[Data block — start]

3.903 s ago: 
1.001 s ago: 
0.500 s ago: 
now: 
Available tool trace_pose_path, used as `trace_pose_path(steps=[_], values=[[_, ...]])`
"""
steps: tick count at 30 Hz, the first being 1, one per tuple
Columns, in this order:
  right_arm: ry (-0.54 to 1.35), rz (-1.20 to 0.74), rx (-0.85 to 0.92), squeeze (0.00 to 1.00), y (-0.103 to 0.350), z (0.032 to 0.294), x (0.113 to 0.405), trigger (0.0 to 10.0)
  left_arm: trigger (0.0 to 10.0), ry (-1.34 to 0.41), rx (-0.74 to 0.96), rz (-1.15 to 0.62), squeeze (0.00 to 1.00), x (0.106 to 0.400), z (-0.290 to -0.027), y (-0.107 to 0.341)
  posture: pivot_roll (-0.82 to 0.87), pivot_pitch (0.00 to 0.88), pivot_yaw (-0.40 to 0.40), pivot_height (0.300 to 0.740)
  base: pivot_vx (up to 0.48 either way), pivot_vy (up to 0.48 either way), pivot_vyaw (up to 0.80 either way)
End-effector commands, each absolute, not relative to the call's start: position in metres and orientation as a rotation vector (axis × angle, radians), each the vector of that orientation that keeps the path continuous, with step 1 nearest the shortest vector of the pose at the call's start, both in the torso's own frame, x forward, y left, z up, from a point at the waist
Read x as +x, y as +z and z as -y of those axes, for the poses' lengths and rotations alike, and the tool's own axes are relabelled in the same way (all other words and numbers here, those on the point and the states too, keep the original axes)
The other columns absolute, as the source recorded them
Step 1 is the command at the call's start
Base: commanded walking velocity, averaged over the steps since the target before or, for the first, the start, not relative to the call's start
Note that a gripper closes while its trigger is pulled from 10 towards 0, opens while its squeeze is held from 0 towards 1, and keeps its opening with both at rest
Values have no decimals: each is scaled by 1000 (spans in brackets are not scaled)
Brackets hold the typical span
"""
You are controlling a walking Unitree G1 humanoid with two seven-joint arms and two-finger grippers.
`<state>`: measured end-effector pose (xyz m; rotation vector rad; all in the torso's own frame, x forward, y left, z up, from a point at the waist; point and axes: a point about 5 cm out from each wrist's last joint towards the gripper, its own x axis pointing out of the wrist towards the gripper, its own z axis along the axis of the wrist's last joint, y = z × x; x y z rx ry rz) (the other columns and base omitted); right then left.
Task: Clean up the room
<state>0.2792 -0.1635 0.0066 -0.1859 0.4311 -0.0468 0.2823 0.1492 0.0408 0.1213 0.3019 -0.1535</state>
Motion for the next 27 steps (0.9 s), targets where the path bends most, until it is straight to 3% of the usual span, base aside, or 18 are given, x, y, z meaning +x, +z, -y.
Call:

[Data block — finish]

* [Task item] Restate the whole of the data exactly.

* [Response to the exercise]
3.903 s ago: 
1.001 s ago: 
0.500 s ago: 
now: 
Available tool trace_pose_path, used as `trace_pose_path(steps=[_], values=[[_, ...]])`
"""
steps: tick count at 30 Hz, the first being 1, one per tuple
Columns, in this order:
  right_arm: ry (-0.54 to 1.35), rz (-1.20 to 0.74), rx (-0.85 to 0.92), squeeze (0.00 to 1.00), y (-0.103 to 0.350), z (0.032 to 0.294), x (0.113 to 0.405), trigger (0.0 to 10.0)
  left_arm: trigger (0.0 to 10.0), ry (-1.34 to 0.41), rx (-0.74 to 0.96), rz (-1.15 to 0.62), squeeze (0.00 to 1.00), x (0.106 to 0.400), z (-0.290 to -0.027), y (-0.107 to 0.341)
  posture: pivot_roll (-0.82 to 0.87), pivot_pitch (0.00 to 0.88), pivot_yaw (-0.40 to 0.40), pivot_height (0.300 to 0.740)
  base: pivot_vx (up to 0.48 either way), pivot_vy (up to 0.48 either way), pivot_vyaw (up to 0.80 either way)
End-effector commands, each absolute, not relative to the call's start: position in metres and orientation as a rotation vector (axis × angle, radians), each the vector of that orientation that keeps the path continuous, with step 1 nearest the shortest vector of the pose at the call's start, both in the torso's own frame, x forward, y left, z up, from a point at the waist
Read x as +x, y as +z and z as -y of those axes, for the poses' lengths and rotations alike, and the tool's own axes are relabelled in the same way (all other words and numbers here, those on the point and the states too, keep the original axes)
The other columns absolute, as the source recorded them
Step 1 is the command at the call's start
Base: commanded walking velocity, averaged over the steps since the target before or, for the first, the start, not relative to the call's start
Note that a gripper closes while its trigger is pulled from 10 towards 0, opens while its squeeze is held from 0 towards 1, and keeps its opening with both at rest
Values have no decimals: each is scaled by 1000 (spans in brackets are not scaled)
Brackets hold the typical span
"""
You are controlling a walking Unitree G1 humanoid with two seven-joint arms and two-finger grippers.
`<state>`: measured end-effector pose (xyz m; rotation vector rad; all in the torso's own frame, x forward, y left, z up, from a point at the waist; point and axes: a point about 5 cm out from each wrist's last joint towards the gripper, its own x axis pointing out of the wrist towards the gripper, its own z axis along the axis of the wrist's last joint, y = z × x; x y z rx ry rz) (the other columns and base omitted); right then left.
Task: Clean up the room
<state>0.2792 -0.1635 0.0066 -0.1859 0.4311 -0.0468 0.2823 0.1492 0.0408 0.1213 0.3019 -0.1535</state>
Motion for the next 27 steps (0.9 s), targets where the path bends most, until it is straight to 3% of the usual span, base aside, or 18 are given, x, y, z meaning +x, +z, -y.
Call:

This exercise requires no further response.